# [Directions]
Scan the material below for the string "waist". Report every line that has it.

# [Data section]
⟨
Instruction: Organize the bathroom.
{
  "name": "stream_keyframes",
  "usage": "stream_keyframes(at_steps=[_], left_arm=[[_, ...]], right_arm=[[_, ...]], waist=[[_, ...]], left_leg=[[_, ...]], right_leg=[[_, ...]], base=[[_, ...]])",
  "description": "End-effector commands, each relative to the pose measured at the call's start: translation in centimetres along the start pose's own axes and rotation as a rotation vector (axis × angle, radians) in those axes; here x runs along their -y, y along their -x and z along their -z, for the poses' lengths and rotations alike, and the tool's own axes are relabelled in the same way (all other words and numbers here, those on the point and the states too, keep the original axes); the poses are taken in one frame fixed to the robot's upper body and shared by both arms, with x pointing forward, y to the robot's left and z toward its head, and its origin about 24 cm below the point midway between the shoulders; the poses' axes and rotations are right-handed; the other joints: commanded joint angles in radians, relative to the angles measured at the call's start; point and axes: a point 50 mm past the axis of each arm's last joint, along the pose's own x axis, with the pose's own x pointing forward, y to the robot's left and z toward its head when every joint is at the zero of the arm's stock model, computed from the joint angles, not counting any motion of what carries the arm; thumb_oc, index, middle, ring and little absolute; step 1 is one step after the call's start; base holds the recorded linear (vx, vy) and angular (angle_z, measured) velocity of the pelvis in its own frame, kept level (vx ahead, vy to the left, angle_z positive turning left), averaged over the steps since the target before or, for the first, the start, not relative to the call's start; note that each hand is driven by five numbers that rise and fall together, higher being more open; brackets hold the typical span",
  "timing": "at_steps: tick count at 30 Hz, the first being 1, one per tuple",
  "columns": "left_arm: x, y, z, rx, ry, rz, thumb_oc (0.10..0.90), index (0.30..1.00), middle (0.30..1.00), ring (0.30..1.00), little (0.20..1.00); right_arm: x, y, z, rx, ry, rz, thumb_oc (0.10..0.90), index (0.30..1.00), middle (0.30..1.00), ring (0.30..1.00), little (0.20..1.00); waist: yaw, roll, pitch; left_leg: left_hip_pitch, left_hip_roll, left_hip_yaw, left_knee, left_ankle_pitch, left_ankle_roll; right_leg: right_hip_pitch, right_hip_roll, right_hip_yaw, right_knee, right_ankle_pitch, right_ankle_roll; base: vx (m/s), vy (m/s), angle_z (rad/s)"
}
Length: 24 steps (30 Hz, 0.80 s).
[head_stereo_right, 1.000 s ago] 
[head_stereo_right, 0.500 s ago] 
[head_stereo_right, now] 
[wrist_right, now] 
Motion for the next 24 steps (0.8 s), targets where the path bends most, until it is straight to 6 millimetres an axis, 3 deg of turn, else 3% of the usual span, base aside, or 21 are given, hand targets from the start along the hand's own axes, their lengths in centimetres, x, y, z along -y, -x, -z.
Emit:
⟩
# [Answer to the problem]
  "usage": "stream_keyframes(at_steps=[_], left_arm=[[_, ...]], right_arm=[[_, ...]], waist=[[_, ...]], left_leg=[[_, ...]], right_leg=[[_, ...]], base=[[_, ...]])",
  "columns": "left_arm: x, y, z, rx, ry, rz, thumb_oc (0.10..0.90), index (0.30..1.00), middle (0.30..1.00), ring (0.30..1.00), little (0.20..1.00); right_arm: x, y, z, rx, ry, rz, thumb_oc (0.10..0.90), index (0.30..1.00), middle (0.30..1.00), ring (0.30..1.00), little (0.20..1.00); waist: yaw, roll, pitch; left_leg: left_hip_pitch, left_hip_roll, left_hip_yaw, left_knee, left_ankle_pitch, left_ankle_roll; right_leg: right_hip_pitch, right_hip_roll, right_hip_yaw, right_knee, right_ankle_pitch, right_ankle_roll; base: vx (m/s), vy (m/s), angle_z (rad/s)"

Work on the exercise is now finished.